TASK DESCRIPTION – All of the entries below are to be copied word for word.

DATA SECTION –
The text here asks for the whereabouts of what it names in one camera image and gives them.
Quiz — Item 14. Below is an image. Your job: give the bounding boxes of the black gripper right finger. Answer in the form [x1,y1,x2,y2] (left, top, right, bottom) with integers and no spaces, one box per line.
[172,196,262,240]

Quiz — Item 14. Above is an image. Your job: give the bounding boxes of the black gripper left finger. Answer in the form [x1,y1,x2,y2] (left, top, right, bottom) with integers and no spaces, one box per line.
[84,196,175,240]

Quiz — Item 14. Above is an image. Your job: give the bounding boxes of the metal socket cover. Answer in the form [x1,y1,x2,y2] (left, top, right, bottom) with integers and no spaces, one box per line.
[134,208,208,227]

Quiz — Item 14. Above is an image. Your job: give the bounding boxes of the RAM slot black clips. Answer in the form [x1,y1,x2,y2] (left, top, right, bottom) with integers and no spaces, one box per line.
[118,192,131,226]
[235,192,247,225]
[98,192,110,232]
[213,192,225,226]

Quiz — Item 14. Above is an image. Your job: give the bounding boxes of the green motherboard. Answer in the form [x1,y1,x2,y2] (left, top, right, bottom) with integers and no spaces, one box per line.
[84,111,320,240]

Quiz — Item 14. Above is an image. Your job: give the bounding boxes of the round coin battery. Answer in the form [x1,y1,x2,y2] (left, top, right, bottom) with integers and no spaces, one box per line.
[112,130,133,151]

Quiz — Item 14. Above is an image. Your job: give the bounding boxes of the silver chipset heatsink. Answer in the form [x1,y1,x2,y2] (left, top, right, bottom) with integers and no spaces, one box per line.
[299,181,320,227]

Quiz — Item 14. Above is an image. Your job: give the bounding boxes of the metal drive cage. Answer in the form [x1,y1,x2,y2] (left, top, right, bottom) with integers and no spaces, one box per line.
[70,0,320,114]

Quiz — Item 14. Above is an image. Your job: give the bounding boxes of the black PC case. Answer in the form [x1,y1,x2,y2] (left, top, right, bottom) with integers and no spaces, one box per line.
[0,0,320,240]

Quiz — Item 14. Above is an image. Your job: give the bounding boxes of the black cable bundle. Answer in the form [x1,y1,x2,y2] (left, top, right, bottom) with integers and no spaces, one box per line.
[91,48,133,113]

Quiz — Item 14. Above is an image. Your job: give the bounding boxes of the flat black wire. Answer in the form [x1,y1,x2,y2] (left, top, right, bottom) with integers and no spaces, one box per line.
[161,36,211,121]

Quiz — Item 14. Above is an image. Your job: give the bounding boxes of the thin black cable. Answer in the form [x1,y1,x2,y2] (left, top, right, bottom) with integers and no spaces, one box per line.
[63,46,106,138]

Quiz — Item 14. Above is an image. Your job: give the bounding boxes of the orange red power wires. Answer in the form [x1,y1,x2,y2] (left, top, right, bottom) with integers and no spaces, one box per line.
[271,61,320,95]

RESULT OF THE EXERCISE –
The text here asks for the whereabouts of what it names in one camera image and gives them.
Quiz — Item 14. Below is an image. Your job: give the bounding boxes of the black gripper right finger. Answer in the form [x1,y1,x2,y2] (left, top, right, bottom) with integers and no spaces, one box per line.
[172,196,262,240]

Quiz — Item 14. Above is an image. Your job: give the bounding boxes of the black gripper left finger. Answer in the form [x1,y1,x2,y2] (left, top, right, bottom) with integers and no spaces, one box per line.
[84,196,175,240]

Quiz — Item 14. Above is an image. Your job: give the bounding boxes of the metal socket cover. Answer in the form [x1,y1,x2,y2] (left, top, right, bottom) with integers and no spaces, one box per line.
[134,208,208,227]

Quiz — Item 14. Above is an image. Your job: give the bounding boxes of the RAM slot black clips. Answer in the form [x1,y1,x2,y2] (left, top, right, bottom) with integers and no spaces, one box per line.
[118,192,131,226]
[235,192,247,225]
[98,192,110,232]
[213,192,225,226]

Quiz — Item 14. Above is an image. Your job: give the bounding boxes of the green motherboard. Answer in the form [x1,y1,x2,y2] (left, top, right, bottom) with integers and no spaces, one box per line.
[84,111,320,240]

Quiz — Item 14. Above is an image. Your job: give the bounding boxes of the round coin battery. Answer in the form [x1,y1,x2,y2] (left, top, right, bottom) with integers and no spaces, one box per line.
[112,130,133,151]

Quiz — Item 14. Above is an image. Your job: give the bounding boxes of the silver chipset heatsink. Answer in the form [x1,y1,x2,y2] (left, top, right, bottom) with integers and no spaces, one box per line.
[299,181,320,227]

Quiz — Item 14. Above is an image. Your job: give the bounding boxes of the metal drive cage. Answer in the form [x1,y1,x2,y2] (left, top, right, bottom) with integers and no spaces, one box per line.
[70,0,320,114]

Quiz — Item 14. Above is an image. Your job: give the bounding boxes of the black PC case. Answer in the form [x1,y1,x2,y2] (left, top, right, bottom) with integers and no spaces, one box per line.
[0,0,320,240]

Quiz — Item 14. Above is an image. Your job: give the bounding boxes of the black cable bundle. Answer in the form [x1,y1,x2,y2] (left, top, right, bottom) with integers and no spaces, one box per line.
[91,48,133,113]

Quiz — Item 14. Above is an image. Your job: give the bounding boxes of the flat black wire. Answer in the form [x1,y1,x2,y2] (left, top, right, bottom) with integers and no spaces, one box per line.
[161,36,211,121]

Quiz — Item 14. Above is an image. Your job: give the bounding boxes of the thin black cable. Answer in the form [x1,y1,x2,y2] (left, top, right, bottom) with integers and no spaces, one box per line.
[63,46,106,138]

Quiz — Item 14. Above is an image. Your job: give the bounding boxes of the orange red power wires. Answer in the form [x1,y1,x2,y2] (left, top, right, bottom) with integers and no spaces, one box per line.
[271,61,320,95]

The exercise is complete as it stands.